§ Brief
Across the material below, say how many lines contain the string "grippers", and add no other words.

§ Data excerpt

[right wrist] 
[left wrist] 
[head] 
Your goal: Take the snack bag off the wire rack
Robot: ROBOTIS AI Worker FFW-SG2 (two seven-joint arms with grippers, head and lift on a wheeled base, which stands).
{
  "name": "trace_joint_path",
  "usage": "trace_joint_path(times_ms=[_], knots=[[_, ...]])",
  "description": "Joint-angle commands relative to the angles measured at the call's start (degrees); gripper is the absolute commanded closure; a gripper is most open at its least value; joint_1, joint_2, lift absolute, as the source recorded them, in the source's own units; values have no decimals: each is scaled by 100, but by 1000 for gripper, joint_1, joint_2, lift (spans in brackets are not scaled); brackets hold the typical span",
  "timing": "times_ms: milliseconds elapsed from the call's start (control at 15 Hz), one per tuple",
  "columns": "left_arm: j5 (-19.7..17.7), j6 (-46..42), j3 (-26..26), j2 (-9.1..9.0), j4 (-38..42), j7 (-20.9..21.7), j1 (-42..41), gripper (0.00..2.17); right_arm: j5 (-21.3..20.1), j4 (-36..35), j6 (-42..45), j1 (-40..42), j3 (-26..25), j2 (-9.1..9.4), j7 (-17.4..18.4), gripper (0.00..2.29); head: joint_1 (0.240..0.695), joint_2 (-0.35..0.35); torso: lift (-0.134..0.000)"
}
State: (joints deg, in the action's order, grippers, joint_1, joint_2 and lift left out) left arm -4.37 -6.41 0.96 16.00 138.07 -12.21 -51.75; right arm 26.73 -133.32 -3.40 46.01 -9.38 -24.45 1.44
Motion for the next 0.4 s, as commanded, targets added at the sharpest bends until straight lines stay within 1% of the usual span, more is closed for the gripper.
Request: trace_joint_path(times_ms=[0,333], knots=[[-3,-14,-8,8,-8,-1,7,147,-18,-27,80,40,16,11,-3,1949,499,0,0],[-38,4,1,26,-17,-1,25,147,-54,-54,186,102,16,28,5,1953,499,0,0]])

§ Solution
2